GIVEN RECORDS:
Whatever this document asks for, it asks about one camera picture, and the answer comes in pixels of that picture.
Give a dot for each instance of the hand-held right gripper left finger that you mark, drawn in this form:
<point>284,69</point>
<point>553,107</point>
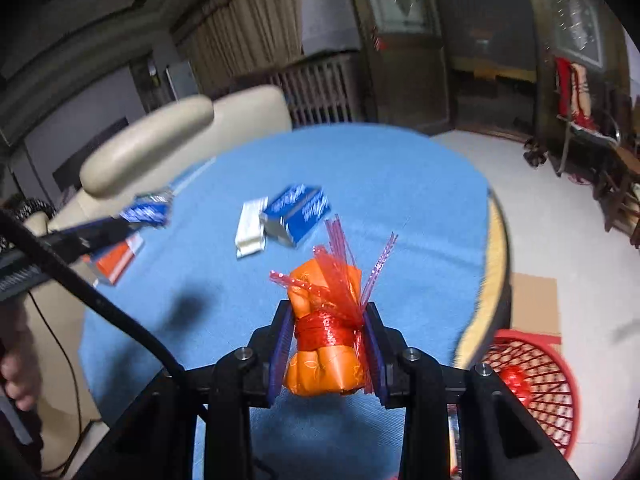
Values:
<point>280,350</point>

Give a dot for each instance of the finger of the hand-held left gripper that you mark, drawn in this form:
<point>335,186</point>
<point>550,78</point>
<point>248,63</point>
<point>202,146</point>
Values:
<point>95,237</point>

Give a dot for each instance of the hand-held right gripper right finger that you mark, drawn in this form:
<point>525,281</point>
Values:
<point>375,355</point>

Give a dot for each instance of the orange bag with red net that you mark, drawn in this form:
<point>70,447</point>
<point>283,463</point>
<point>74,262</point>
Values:
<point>325,370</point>

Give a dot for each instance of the blue wrapper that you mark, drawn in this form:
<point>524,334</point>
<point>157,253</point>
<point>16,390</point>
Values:
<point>150,210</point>

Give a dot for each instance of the red plastic basket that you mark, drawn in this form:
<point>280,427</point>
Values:
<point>550,410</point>

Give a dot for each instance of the person's left hand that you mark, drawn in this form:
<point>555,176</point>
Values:
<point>20,375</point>

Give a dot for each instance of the orange and white box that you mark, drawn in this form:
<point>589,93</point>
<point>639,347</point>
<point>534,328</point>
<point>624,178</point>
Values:
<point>117,260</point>

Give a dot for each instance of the black white patterned cloth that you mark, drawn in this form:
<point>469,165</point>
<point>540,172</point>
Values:
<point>25,207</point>

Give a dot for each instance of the beige leather chair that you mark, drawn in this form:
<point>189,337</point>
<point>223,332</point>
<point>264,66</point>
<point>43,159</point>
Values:
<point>255,115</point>
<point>150,135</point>

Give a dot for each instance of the small white box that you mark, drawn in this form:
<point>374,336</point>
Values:
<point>250,230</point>

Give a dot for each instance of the blue carton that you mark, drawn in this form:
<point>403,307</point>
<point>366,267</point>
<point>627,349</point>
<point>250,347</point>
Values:
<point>295,210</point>

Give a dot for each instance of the flat cardboard sheet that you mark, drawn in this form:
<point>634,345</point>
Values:
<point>535,305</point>

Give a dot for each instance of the blue tablecloth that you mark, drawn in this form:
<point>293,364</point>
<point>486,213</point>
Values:
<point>375,185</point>

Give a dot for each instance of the pair of brown slippers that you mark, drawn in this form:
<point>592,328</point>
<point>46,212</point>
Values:
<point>535,152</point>

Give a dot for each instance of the beige curtains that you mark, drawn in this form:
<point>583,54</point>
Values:
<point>250,25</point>

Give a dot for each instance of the wooden crib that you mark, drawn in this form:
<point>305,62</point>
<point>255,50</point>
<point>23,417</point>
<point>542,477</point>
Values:
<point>320,90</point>

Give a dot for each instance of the pink slipper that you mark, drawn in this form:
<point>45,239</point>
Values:
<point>580,178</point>

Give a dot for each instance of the wooden door with glass pane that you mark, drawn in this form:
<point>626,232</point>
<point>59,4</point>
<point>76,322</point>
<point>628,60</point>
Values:
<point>575,15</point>
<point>410,85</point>

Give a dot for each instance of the dark wooden stool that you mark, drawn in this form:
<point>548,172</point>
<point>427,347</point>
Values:
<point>620,180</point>

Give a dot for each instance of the red striped cloth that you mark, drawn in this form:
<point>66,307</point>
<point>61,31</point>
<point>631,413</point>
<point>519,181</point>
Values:
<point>567,90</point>

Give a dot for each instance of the metal frame chair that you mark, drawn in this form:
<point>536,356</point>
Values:
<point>567,140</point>

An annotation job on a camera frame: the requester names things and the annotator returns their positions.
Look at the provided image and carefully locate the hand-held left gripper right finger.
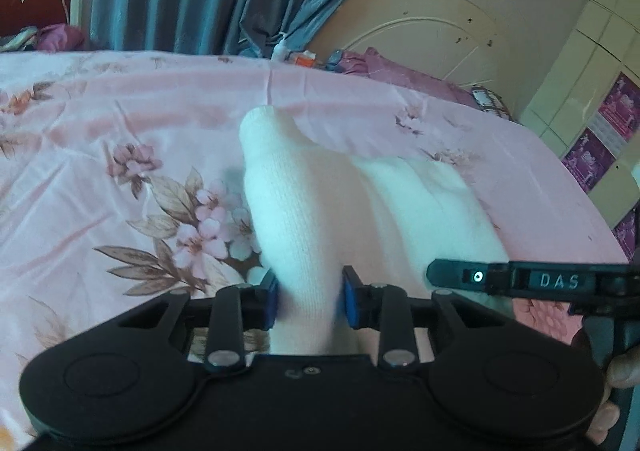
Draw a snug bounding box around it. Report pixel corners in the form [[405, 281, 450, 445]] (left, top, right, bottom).
[[341, 265, 506, 373]]

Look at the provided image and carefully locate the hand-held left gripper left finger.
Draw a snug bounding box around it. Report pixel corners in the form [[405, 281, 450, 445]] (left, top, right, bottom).
[[117, 268, 280, 374]]

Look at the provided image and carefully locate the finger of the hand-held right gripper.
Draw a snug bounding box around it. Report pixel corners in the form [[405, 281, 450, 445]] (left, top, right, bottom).
[[427, 258, 603, 304]]

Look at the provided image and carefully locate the white knit garment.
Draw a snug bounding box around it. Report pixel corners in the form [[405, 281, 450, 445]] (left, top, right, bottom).
[[239, 106, 511, 357]]

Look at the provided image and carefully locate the person's right hand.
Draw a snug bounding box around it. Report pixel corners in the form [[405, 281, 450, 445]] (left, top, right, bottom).
[[585, 353, 640, 446]]

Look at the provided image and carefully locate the purple pillow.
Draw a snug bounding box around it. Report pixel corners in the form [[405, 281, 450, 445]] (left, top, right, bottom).
[[327, 47, 481, 107]]

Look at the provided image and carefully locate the cream wardrobe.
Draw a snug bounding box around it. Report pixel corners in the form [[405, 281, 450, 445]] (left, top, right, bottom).
[[520, 0, 640, 262]]

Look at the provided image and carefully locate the cream arched headboard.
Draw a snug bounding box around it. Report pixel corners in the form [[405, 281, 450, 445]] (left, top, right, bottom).
[[300, 0, 516, 119]]

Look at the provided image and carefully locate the white bottle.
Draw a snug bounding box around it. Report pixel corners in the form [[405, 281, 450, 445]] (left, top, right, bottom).
[[272, 34, 293, 62]]

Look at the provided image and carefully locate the pink floral bedsheet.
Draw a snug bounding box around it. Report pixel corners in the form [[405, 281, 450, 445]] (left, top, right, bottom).
[[0, 50, 631, 451]]

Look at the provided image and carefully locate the purple crumpled cloth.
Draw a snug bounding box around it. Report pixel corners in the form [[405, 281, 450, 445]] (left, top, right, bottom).
[[37, 22, 87, 52]]

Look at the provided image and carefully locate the multicoloured crumpled cloth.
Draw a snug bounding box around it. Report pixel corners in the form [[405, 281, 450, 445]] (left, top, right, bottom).
[[0, 26, 41, 52]]

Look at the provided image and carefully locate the purple wall poster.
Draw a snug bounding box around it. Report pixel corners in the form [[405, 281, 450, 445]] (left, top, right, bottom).
[[560, 128, 618, 194], [597, 72, 640, 147], [612, 211, 640, 262]]

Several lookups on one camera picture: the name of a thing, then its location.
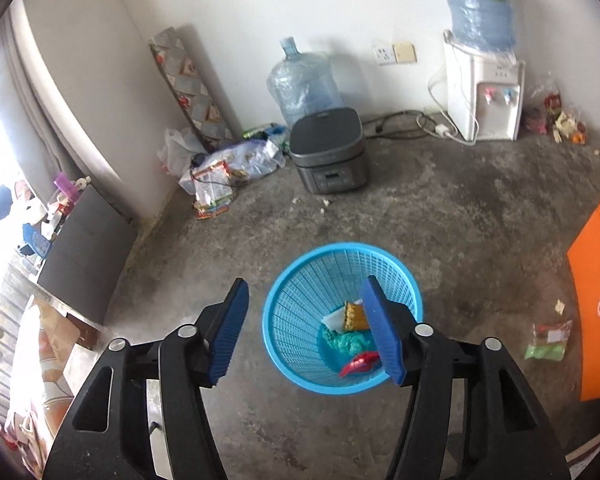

TASK REQUIREMENTS:
Reproduce every line in the data that has the word "with" in it.

OUTPUT BELOW:
Give a dot for each instance of the orange bag with red net that you mark, drawn in this form:
Give a dot for each instance of the wooden door with glass pane that you mark, drawn in this form:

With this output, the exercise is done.